Effective Multi-Agent Deep Reinforcement Learning Control With Relative Entropy Regularization

Yunduan Cui

Published: 14 May 2024, Last Modified: 11 Jun 2024IEEE Transactions on Automation Science and EngineeringEveryoneCC BY 4.0

Abstract: This paper focused on developing an effective Multi-Agent Reinforcement Learning (MARL) approach that quickly explores optimal control policies of multiple agents through interactions with unknown environments. Multi-Agent Continuous Dynamic Policy Gradient (MACDPP) was proposed to tackle the issues of limited capability and sample efficiency in the current MARL approaches. It alleviates the inconsistency of multiple agents’ policy updates by introducing the relative entropy regularization to the Centralized Training with Decentralized Execution (CTDE) framework with the Actor-Critic (AC) structure. Evaluated by multi-agent cooperation and competition tasks and traditional control tasks including OpenAI benchmarks and robot arm manipulation, MACDPP demonstrates its significant superiority in learning capability and sample efficiency compared with both related multi-agent and widely implemented signal-agent baselines.
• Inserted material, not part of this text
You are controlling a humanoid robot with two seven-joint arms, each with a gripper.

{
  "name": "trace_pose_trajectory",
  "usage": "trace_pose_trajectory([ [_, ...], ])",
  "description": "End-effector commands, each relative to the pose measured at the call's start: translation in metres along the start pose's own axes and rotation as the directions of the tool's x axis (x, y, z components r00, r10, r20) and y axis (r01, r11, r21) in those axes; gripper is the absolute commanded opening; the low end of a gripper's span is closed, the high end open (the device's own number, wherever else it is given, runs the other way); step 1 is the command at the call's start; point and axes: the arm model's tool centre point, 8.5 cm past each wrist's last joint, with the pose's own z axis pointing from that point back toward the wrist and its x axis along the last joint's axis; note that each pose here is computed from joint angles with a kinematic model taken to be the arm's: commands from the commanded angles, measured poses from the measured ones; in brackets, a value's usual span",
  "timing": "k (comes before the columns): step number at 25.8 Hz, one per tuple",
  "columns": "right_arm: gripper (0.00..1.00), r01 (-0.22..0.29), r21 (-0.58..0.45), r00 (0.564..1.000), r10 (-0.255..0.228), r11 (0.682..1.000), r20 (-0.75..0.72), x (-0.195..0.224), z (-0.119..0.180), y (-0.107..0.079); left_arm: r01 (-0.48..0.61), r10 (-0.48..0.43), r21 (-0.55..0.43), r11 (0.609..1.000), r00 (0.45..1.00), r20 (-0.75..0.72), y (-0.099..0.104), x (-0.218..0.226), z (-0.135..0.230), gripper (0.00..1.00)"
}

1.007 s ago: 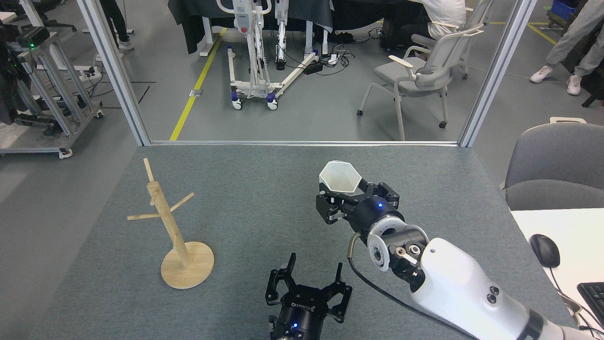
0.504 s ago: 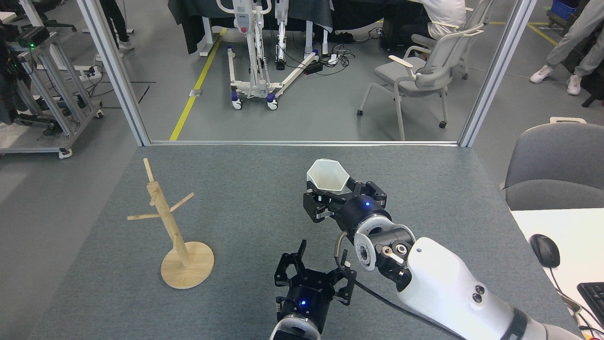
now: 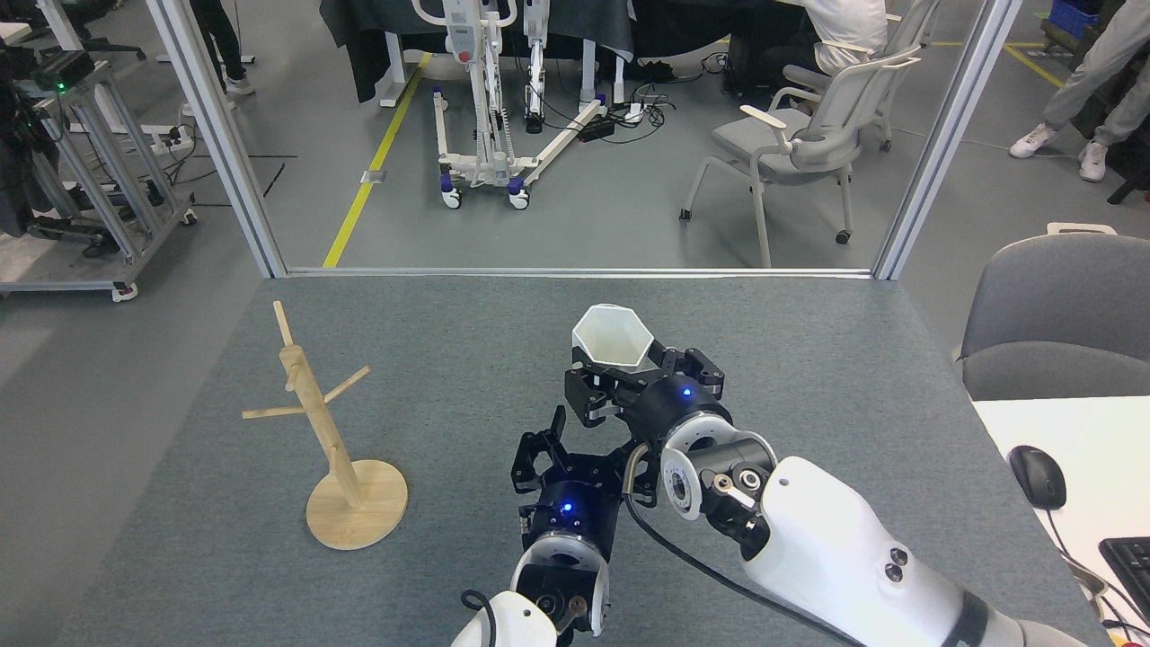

It converges to 62% higher average return and uses 38% fewer samples compared with the suboptimal baseline over all tasks, indicating the potential of MARL in challenging control scenarios, especially when the number of interactions is limited. The open source code of MACDPP is available at https://github.com/AdrienLin1/MACDPP. Note to Practitioners —Learning proper cooperation strategy over multiple agents in complicated systems has been a challenge in the domain of Reinforcement Learning. Our work extends the traditional MARL approach FKDPP that has been successfully implemented in the real-world chemical plant by Yokogawa to the CTDE framework and AC structure that supports continuous actions. This extension significantly expands its range of applications from cooperative/competitive tasks to the joint control of one complex system while maintaining its effectiveness.